If you’d like to read more about this issue, visit Modern Farmer here.
There are some people who make their own Greek yoghurt that have found ways to use acid whey – in baking, pickling, and other home remedies (see here, here, here, and here). I am glad that there is a way for people to make use of this by-product, though it probably is not to able to scale to the size that the Greek yoghurt companies would require.
I found it so intriguing that a health food that has been touted by media and that I have noticed growing in popularity, has such an unfortunate side to it. What do you think of this? Do you eat Greek yoghurt?

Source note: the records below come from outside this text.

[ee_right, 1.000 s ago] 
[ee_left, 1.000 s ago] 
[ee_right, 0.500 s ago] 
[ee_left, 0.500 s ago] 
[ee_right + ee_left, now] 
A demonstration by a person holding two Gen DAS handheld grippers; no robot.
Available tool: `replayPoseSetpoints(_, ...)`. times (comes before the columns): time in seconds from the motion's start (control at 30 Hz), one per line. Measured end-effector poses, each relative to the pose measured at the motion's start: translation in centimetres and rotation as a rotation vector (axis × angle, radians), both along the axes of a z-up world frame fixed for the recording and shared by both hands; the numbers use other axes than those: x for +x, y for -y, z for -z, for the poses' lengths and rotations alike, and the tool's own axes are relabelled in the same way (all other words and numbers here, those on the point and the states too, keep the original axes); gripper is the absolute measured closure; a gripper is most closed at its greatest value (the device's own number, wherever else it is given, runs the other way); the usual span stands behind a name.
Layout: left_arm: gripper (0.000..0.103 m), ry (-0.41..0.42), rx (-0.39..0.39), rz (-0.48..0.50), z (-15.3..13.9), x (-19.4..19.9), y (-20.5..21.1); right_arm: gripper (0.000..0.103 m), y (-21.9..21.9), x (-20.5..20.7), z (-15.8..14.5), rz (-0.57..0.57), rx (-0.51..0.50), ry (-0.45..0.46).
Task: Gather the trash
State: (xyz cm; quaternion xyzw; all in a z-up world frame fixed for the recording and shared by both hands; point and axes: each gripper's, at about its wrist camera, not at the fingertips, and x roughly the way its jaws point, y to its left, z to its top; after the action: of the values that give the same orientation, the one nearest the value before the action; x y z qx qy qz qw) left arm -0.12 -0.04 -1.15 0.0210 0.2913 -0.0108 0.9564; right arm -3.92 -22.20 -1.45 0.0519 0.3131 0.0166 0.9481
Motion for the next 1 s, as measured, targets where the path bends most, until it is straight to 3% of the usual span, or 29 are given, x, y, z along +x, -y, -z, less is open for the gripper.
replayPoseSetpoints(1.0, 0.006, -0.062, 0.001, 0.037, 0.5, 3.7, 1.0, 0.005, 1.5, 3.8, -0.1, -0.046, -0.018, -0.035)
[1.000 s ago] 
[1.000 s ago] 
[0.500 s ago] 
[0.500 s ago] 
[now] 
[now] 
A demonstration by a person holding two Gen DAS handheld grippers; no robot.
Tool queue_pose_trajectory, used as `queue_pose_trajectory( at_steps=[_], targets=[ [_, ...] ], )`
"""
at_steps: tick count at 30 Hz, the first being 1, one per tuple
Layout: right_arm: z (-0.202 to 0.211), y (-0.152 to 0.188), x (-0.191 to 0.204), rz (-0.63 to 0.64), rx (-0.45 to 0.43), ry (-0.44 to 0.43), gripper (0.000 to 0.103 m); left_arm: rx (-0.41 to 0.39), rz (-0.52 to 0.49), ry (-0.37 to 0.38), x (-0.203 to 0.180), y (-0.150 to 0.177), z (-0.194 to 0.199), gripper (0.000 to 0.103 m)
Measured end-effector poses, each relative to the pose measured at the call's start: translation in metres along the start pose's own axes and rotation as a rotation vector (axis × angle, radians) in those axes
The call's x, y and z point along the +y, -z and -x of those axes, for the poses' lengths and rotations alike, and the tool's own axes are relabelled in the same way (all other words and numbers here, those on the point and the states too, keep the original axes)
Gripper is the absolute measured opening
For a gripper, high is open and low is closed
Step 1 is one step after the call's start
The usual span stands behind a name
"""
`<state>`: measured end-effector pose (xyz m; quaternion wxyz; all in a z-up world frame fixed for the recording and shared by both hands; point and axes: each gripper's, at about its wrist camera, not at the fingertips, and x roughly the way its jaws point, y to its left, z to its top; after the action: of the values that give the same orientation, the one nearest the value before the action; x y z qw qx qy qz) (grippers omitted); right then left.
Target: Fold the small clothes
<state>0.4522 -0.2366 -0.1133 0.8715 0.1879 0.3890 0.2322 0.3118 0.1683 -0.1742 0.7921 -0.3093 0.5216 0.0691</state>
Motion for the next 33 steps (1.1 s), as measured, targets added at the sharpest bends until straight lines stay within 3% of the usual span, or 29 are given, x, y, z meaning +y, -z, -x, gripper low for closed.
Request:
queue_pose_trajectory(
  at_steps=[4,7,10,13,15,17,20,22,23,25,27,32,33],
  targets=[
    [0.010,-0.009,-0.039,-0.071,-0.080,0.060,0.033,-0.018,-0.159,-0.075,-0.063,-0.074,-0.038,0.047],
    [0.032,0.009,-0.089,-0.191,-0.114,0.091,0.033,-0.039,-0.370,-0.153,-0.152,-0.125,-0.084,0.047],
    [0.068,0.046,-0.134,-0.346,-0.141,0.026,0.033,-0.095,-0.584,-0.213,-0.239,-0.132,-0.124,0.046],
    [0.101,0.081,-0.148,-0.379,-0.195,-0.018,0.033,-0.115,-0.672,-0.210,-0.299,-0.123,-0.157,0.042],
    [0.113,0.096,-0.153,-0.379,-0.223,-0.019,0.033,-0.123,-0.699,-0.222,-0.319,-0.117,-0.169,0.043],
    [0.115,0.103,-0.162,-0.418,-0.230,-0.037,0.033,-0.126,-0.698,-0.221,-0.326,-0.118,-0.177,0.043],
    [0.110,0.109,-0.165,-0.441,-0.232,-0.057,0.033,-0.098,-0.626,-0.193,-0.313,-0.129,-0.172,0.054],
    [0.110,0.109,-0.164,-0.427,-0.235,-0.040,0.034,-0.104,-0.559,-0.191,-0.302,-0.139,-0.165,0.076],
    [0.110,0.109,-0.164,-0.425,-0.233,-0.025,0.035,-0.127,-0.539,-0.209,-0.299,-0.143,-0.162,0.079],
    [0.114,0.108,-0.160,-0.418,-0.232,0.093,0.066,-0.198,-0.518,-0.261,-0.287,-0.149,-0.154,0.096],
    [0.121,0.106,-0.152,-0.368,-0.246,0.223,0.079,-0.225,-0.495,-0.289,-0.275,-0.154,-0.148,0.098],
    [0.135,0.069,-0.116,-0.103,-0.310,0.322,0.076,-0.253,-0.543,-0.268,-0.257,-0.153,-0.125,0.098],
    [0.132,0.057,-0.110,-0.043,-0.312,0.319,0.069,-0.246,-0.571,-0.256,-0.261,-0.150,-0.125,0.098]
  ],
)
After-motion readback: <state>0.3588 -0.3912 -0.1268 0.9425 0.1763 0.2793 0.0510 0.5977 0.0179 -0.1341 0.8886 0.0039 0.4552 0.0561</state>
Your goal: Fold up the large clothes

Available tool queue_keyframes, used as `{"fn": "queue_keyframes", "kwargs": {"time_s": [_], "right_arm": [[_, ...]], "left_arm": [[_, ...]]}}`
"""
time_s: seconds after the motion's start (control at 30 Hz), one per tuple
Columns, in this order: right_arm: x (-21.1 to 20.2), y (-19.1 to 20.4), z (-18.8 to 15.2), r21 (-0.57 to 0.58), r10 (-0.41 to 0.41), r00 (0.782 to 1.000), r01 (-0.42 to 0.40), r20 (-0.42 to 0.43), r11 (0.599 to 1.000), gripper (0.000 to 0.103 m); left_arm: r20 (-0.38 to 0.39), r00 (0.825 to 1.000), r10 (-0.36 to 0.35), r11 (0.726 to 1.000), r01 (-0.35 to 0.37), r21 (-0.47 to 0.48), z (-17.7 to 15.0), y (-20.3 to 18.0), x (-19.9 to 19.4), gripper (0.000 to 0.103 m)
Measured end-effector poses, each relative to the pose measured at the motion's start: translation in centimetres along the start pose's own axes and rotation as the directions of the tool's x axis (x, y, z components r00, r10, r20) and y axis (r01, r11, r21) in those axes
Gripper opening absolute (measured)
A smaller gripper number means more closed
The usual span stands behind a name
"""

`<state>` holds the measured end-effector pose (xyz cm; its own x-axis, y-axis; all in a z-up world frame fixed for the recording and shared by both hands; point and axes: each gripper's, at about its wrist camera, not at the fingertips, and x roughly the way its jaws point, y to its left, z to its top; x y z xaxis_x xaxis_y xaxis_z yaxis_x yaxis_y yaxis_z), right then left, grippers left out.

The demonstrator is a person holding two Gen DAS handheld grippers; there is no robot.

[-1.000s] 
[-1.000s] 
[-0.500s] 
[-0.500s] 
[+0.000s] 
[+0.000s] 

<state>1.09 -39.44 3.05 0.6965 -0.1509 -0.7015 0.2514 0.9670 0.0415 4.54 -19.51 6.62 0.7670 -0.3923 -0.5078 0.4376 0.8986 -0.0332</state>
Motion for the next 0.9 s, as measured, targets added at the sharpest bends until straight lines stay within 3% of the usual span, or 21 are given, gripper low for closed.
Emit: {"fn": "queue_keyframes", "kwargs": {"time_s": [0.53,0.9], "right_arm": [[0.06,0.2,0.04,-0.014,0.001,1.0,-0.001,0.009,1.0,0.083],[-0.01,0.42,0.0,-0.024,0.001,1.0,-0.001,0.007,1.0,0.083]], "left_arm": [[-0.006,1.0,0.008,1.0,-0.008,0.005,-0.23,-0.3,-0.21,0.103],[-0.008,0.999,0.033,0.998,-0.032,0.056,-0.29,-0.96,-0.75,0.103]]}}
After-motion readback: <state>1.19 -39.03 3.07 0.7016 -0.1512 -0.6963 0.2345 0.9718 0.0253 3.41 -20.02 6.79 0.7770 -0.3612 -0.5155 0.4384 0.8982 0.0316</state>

P.S. Rain barrels are still for sale at http://rainbarrel.ca/INDEVOURS/! We'll be selling them at the Kitchener Market on June 22nd, so order yours now and I'll see you there!
3/6/2013 01:52:06 am
Oh man, I love greek yoghurt, but never knew this information about it! Thanks for passing along this info. It got me thinking of how, not just with this, but with so many of our actions, we often have no idea of what the repercussions are. Of our actions, inactions, purchases, etc. But I think it's also important to remember where the source of our information is. And that also makes figuring out if our actions are helpful or harmful more difficult. Because there are probably many people that agree with what Modern Farmer says about the negative impacts of Greek yoghurt production, but I'm sure there are others who completely disagree. So then who do you believe??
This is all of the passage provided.